Pour le pays qui reçoit les IDE, les avantages sont multiples. Premièrement, on importe des technologies et des expertises souvent non disponibles sur place. Ces importations permettent d'augmenter la productivité, d'acquérir des expertises qu'on ne trouve pas localement et, souvent, de produire des biens qu'on aurait de la difficulté à produire de façon autonome.

Deuxièmement, les étrangers apportent leur propre épargne et financent eux-mêmes l'investissement. Ainsi, on libère de l'épargne locale, qui peut servir à financer d'autres investissements rentables.

Troisièmement, les entreprises transnationales qui s'installent dans d'autres pays arrivent avec leurs réseaux de distribution, leurs marques de commerce déjà établies. Finalement, les risques reliés à l'investissement sont supportés par les étrangers, un facteur non négligeable quand on songe aux nombreux investissements qui paraissent au départ attrayants et qui tournent mal.

L'investissement direct étranger, c'est Ubisoft qui emploie des centaines de travailleurs à Montréal ; c'est Toyota qui emploie des centaines de travailleurs en Ontario ; c'est Walmart et Ikea qui font de même partout au Canada en fournissant des biens à des prix qui permettent aux familles les moins riches de consommer sans s'endetter. Et presque tous ces emplois sont occupés par des Canadiens.

Qui ne rêve pas qu'Apple, Google, Boeing ou d'autres entreprises étrangères viennent s'établir ici ? Peut-on penser qu'on pourrait reproduire leur succès par nous-mêmes ? Si c'est si facile, pourquoi ne le fait-on pas ? Produire du pétrole synthétique de façon écologique et profitable à partir de sables bitumineux n'est pas non plus une entreprise aisée. Les expertises dans ce domaine se retrouvent partout sur Terre. Pourquoi ne pas en profiter ? Il est bon de rappeler que succès économique extraordinaire de la république d'Irlande de 1980 à 2008 (avant la catastrophe causée par la bulle immobilière) a largement été basé sur l'arrivée de compagnies étrangères.

Pourrait-on produire du pétrole en Alberta sans l'apport des entreprises et du capital étrangers ? Sans doute. Mais serait-ce une bonne idée ? Sans ces apports, on peut certainement présumer que l'industrie serait plus petite et moins performante et qu'elle générerait moins d'emplois et de salaires, moins de revenus de taxation et de redevances, etc.

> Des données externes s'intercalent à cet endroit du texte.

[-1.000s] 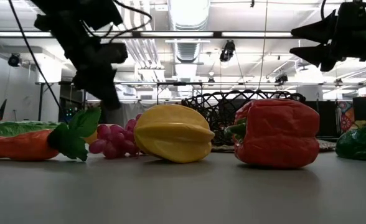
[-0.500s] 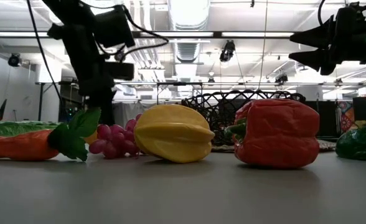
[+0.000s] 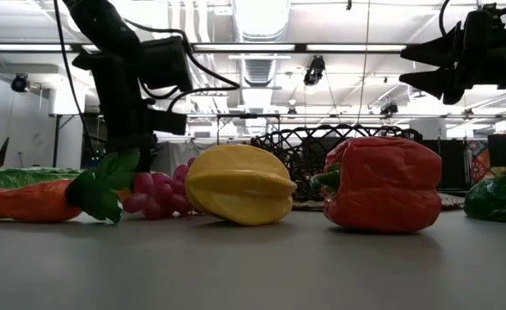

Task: Build produce basket
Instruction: Put the yellow lemon into the basket

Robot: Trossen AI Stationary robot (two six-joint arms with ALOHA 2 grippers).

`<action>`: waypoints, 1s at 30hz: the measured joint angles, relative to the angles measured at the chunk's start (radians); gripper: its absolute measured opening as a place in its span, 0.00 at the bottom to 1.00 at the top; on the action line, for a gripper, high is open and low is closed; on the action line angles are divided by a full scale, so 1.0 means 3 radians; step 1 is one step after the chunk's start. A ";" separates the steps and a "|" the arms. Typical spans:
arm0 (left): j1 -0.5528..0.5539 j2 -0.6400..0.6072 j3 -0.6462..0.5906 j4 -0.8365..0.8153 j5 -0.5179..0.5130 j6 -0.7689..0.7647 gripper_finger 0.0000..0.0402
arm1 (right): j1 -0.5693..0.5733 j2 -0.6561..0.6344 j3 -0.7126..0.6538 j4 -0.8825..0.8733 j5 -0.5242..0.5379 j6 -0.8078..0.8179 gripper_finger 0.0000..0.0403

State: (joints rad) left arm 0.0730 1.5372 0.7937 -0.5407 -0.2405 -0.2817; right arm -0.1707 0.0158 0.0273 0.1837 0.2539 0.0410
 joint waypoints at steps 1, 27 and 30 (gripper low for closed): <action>-0.0001 0.0002 0.0000 -0.0001 0.0000 0.0001 0.71 | 0.0000 0.0000 0.0000 0.0000 0.0000 0.0000 0.98; -0.0603 -0.0635 0.0209 0.2237 -0.0272 0.0772 0.50 | 0.0001 0.0043 0.0003 -0.0048 -0.0189 -0.0001 0.98; -0.0671 -0.0557 0.0207 0.2685 -0.0273 0.0999 0.50 | 0.0001 0.0051 0.0000 0.0063 -0.0350 0.0005 0.98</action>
State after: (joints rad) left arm -0.1283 1.3700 0.8558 0.2649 -0.3225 0.0181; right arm -0.1704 0.0310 0.0273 0.2026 0.1489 0.0425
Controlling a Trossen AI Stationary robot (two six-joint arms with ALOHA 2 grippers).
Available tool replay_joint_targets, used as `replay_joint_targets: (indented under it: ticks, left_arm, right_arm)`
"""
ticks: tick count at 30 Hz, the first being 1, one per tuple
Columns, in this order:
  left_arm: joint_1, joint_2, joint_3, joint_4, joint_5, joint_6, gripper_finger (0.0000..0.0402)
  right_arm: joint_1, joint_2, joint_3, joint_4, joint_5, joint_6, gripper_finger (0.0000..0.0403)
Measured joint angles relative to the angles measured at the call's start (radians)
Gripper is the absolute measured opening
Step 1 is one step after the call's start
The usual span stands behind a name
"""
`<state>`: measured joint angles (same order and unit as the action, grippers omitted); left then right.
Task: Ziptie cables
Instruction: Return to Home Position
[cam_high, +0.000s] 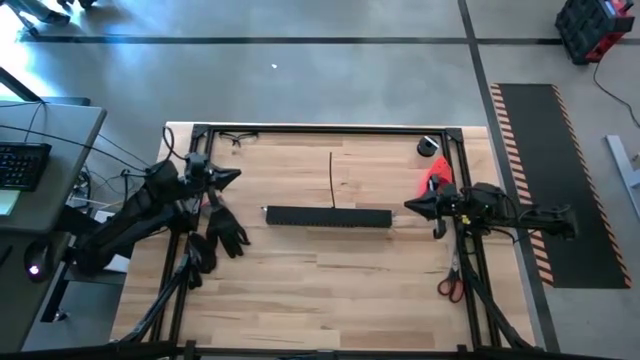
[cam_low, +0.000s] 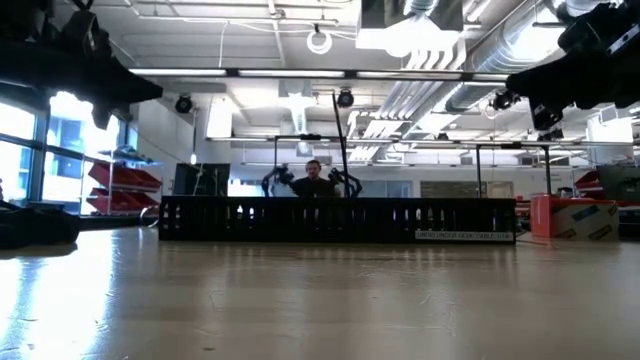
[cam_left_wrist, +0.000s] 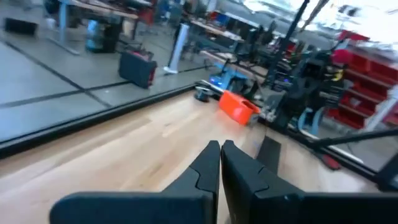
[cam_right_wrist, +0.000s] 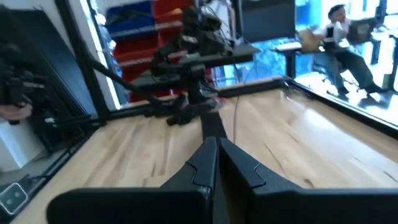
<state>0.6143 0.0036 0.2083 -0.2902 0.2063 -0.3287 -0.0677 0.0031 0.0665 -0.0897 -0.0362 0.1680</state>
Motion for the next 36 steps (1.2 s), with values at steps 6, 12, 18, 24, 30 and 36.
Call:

L'économie canadienne est ouverte. Cela signifie que nous avons la chance de pouvoir échanger avec le reste du monde, en important et en exportant des biens et services. Nous profitons certainement de ces échanges pour augmenter notre prospérité. Les échanges portent aussi sur du capital et de l'expertise, et les bénéfices qu'on en retire sont aussi tangibles. Hé oui, les étrangers y gagnent lorsqu'ils font des investissements au Canada. Sinon, pourquoi viendraient-ils investir ici ? Ce qui est vraiment important, c'est que les Canadiens y gagnent aussi.